Poland, whose coal plants generate about 84 percent of the nation’s electricity, said an early start would break a deal struck by EU nations in 2008 for 2020 limits.
Climate Trust
“This is not the way you build trust before important decisions on climate and energy toward 2030,” Marcin Korolec, Poland’s climate negotiator, said July 3 by e-mail. “Early start of the market stability reserve is impossible.”
France has suggested the triggers be tightened, speeding injections into the reserve and boosting the pace of withdrawals. That could increase prices faster, while preventing them from rising as much in later years, according London-based Bloomberg New Energy Finance.
Carbon prices will continue to show “huge volatility” while details are ironed out, said Nick Eagle, a trader at Clean Energy Group Ltd. in London.
“The market stability reserve is going to be so difficult to put in place, it may not happen before 2021,” Eagle said July 2 by phone.

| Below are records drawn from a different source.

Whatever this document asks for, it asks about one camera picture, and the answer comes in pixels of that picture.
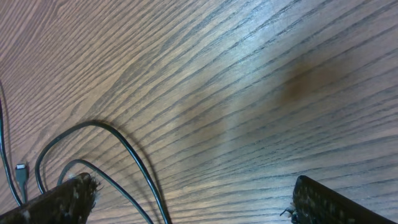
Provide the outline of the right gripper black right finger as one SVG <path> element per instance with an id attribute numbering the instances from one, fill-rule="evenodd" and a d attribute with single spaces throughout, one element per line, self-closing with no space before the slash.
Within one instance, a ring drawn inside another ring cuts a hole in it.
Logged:
<path id="1" fill-rule="evenodd" d="M 396 224 L 305 175 L 297 177 L 292 202 L 294 224 Z"/>

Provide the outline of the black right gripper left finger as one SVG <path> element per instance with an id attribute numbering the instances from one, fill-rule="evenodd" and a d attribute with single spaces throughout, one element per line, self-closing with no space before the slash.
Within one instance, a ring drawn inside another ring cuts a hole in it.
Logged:
<path id="1" fill-rule="evenodd" d="M 1 215 L 1 224 L 85 224 L 100 183 L 84 172 Z"/>

In the survey, the range of forecasts for the end of the year was from 5.93 euros to 10 euros.
Early Start
Without any reserve, carbon prices may fall to 3 euros in 2019 to 2020 because return of the backloaded permits, equivalent to about half a year’s supply, will add to the glut, New Energy Finance said last month in a report.
Permits may surge to 54 euros by 2026 if the reserve starts in 2018, according to New Energy.
“I doubt any government wants a carbon price at 50 euros at the moment, but above 10 euros the market starts to matter again,” Patrick Hummel, a utilities analyst for UBS, said by phone from London on July 2. “By year end, it will be more visible if there’s political support for the reserve.”